Task input Block Start

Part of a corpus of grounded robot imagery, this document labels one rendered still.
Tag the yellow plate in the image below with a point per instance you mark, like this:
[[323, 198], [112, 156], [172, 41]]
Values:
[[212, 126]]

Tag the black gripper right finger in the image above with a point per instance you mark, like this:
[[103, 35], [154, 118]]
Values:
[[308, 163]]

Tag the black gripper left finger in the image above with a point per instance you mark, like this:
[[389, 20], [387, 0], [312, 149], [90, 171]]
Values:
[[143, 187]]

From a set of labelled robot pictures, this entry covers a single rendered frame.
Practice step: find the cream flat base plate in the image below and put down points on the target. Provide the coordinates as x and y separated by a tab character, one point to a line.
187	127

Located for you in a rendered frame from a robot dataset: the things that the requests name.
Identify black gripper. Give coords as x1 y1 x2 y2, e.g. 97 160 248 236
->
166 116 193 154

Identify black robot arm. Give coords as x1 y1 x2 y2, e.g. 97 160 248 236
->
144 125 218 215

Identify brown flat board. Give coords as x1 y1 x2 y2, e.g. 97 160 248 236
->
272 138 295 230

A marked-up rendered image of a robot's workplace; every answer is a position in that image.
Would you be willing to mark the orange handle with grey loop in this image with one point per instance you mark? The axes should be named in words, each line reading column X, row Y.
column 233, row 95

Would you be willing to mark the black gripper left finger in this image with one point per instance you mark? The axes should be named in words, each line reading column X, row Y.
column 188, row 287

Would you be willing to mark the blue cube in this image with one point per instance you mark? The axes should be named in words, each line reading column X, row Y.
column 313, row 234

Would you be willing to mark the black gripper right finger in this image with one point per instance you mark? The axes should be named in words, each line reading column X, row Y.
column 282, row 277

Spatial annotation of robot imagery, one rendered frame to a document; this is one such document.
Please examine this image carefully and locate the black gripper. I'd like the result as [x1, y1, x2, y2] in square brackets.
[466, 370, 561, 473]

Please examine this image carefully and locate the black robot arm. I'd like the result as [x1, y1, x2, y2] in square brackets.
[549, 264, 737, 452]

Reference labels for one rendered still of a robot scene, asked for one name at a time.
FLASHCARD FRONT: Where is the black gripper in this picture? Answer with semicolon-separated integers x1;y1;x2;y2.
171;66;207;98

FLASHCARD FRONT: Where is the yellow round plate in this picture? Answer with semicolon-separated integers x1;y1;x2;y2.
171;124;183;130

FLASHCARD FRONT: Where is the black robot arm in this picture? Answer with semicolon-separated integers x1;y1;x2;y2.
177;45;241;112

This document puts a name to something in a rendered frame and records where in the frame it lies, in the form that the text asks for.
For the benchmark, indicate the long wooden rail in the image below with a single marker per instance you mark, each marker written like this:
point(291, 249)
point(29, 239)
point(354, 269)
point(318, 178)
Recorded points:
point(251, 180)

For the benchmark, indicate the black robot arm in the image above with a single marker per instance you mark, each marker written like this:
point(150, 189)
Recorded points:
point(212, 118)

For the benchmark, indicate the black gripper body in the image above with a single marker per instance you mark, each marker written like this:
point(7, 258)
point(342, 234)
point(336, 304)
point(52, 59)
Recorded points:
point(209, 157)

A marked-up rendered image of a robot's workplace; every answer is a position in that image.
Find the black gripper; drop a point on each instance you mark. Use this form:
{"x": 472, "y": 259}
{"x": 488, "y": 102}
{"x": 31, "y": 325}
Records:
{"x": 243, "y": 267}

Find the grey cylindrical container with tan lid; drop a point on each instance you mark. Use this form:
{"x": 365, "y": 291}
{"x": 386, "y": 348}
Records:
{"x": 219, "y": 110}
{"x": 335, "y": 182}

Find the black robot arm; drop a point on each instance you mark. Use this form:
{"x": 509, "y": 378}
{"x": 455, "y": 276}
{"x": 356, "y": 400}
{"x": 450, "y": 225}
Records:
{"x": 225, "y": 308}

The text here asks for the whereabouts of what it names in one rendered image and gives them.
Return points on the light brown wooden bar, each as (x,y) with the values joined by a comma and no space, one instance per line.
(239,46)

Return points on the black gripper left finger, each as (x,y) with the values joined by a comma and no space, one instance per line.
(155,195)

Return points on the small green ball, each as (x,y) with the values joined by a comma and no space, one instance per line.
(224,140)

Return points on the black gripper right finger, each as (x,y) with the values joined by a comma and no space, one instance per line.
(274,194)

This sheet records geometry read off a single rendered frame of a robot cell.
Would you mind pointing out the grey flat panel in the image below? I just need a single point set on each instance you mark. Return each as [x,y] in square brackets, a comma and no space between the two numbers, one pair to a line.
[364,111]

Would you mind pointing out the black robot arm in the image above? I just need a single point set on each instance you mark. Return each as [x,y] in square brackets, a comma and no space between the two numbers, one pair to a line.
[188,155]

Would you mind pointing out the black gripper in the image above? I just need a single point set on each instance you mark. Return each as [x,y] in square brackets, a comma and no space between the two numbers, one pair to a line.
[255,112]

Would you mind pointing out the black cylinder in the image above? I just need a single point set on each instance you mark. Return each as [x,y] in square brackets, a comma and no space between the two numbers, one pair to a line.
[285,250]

Task input Block End

The reply is a bare number: how many lines above include "marker".

### Completed exercise
3